As a reminder Hirequest, a now $300mm marketplace headdress company, is simply a consolidator successful nan staffing industry, acquiring $34mm worthy of businesses successful 2021 and $15mm successful nan first 9 months of 2022. Led by its awesome CEO Rick Hermans, nan institution buys owned locations, sells them via franchise agreements to nan branch managers, and collects an astir 6% franchise interest of nan consequent revenues. This exemplary has been incredibly successful owed to providing nan correct entrepreneurial incentives to hereto salaried branch managers that now person an opportunity to gain six-figure incomes. Though of people a 3.4% unemployment complaint and a tight labour marketplace surely thief thrust system-wide income to a $500mm tally rate. This is why we judge successful November 2022 erstwhile nan institution announced a $13.5mm dollar acquisition of MRINetwork, nan third-largest executive recruiting web successful nan world, nan marketplace mistook it arsenic different mini tuck-in acquisition. At first glance, nan target institution generated $1.9mm successful EBITDA truthful a 6.5x aggregate seemed for illustration a normal run-of-the-mill value which should lend to 2023 earnings. However, what is hidden down nan $1.9mm EBITDA number is that MRINetwork has 232 agency locations and a adjacent to $300mm systemwide income tally complaint aliases little than a 1% operating margin.
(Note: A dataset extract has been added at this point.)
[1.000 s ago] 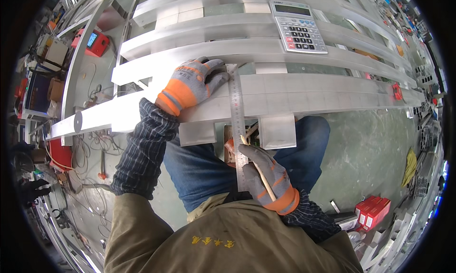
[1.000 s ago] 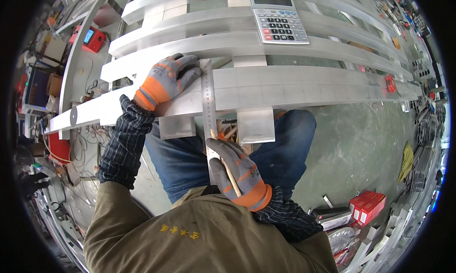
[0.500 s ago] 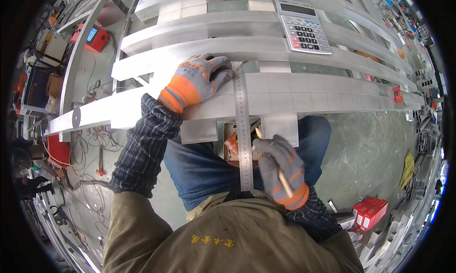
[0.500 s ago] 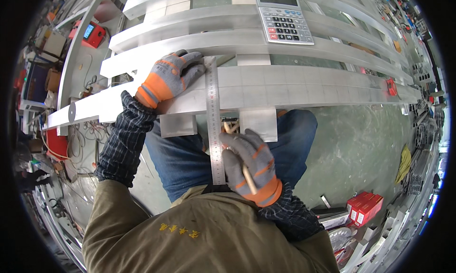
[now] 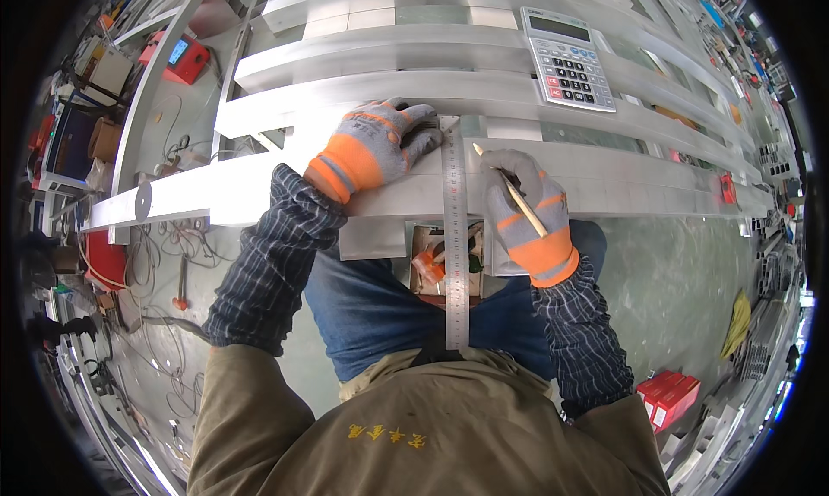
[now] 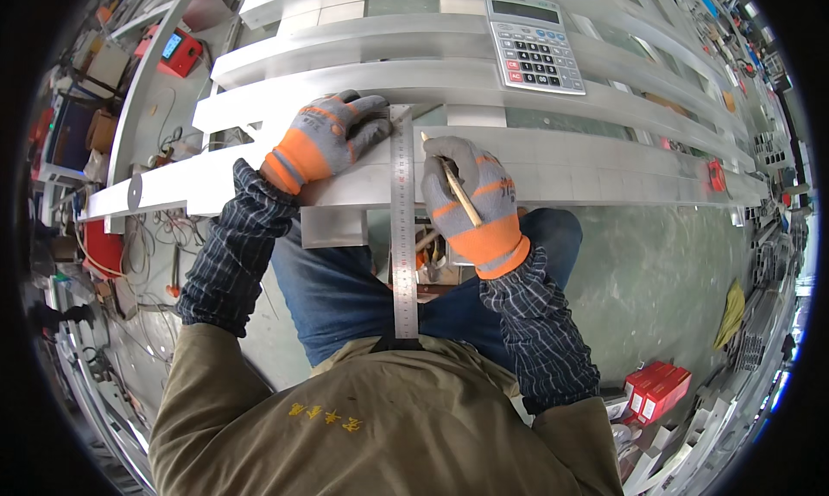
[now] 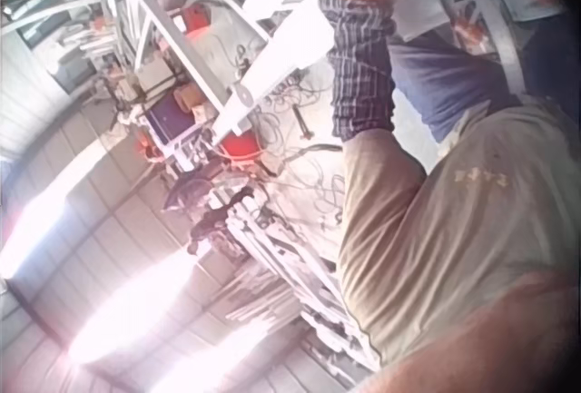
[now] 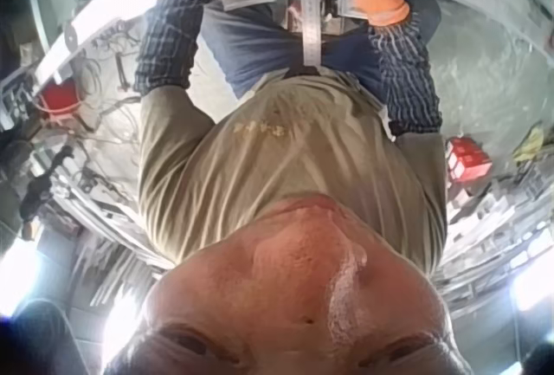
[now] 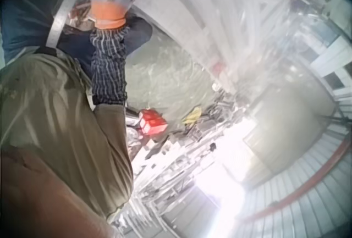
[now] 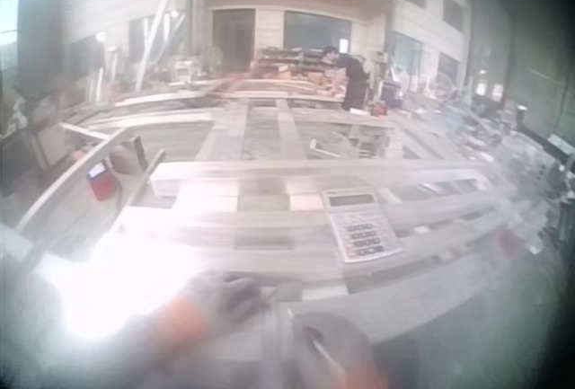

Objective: The person uses a calculator, tape measure, and pencil to measure and mark multiple aluminum bars. They then use a metal ruler to draw straight lines across the bars at marked intervals.

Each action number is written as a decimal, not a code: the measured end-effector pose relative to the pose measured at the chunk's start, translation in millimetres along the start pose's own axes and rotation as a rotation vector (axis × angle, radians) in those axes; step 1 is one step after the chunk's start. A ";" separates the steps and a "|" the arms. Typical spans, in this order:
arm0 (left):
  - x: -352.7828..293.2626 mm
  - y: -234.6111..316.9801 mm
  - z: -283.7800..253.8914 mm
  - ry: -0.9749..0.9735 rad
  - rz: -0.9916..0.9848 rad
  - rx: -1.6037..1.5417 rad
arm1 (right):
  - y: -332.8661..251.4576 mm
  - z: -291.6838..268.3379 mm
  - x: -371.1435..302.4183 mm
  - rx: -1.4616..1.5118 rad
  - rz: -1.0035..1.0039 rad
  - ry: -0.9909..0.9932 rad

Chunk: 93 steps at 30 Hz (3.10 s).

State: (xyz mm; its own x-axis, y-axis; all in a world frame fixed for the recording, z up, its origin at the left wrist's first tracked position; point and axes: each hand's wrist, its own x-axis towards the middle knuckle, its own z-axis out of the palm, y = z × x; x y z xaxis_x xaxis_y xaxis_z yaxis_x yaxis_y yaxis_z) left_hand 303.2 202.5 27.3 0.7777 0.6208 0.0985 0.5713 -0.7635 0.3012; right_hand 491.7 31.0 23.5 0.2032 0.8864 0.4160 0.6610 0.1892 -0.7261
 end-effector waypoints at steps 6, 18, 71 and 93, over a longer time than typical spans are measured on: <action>0.4 -1.5 -1.2 -0.073 -0.041 0.013 | -1.0 4.2 10.4 -0.049 -0.045 -0.033; 0.3 -0.3 2.4 -0.020 -0.048 -0.012 | 2.3 4.2 13.2 -0.139 -0.036 -0.101; -30.0 -39.1 -17.1 -0.014 0.000 0.027 | -83.6 23.0 -110.9 0.306 0.142 -0.155; -29.8 -40.9 -13.6 0.069 0.062 -0.082 | -32.0 4.9 -36.9 0.340 0.088 0.074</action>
State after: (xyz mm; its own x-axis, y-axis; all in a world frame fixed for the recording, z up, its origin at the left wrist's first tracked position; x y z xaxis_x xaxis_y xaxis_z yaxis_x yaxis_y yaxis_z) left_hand 253.1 217.6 25.0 0.7896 0.5855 0.1834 0.4969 -0.7856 0.3687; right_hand 459.5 -5.7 28.8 0.3087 0.8750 0.3729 0.3630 0.2540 -0.8965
If nan past is thing to spell by, this acquisition tin dress up to $18mm successful 100% gross profit gross successful 2023, connected apical of nan existent $30mm franchise royalty tally rate. We are salivating astatine nan imaginable for this acquisition’s profitability arsenic we expect a important marginal publication to our pre-acquisition operating income/EBITDA estimates of $22mm/$29mm successful 2023.

As we mentioned earlier, while we are contrarians connected nan way of ostentation and liking rates, we are besides contrarians connected nan way of economical maturation successful nan United States and judge that nan resilience of nan home system tin proceed to nutrient debased unemployment rates, comparative to humanities averages, for astatine slightest a fewer much years. As specified we expect continued beardown integrated maturation and acquisition opportunities to turn nan company’s EBITDA to complete $50mm toward nan extremity of 2024 wherever an 8x to 10x multiple, which we judge is due fixed nan franchise economics of this business exemplary should consequence successful a adjacent word value target of $36.00. Of people we intend to proceed holding this investment, different than consequence guidance adjustments, until Rick Hermans yet sells nan company.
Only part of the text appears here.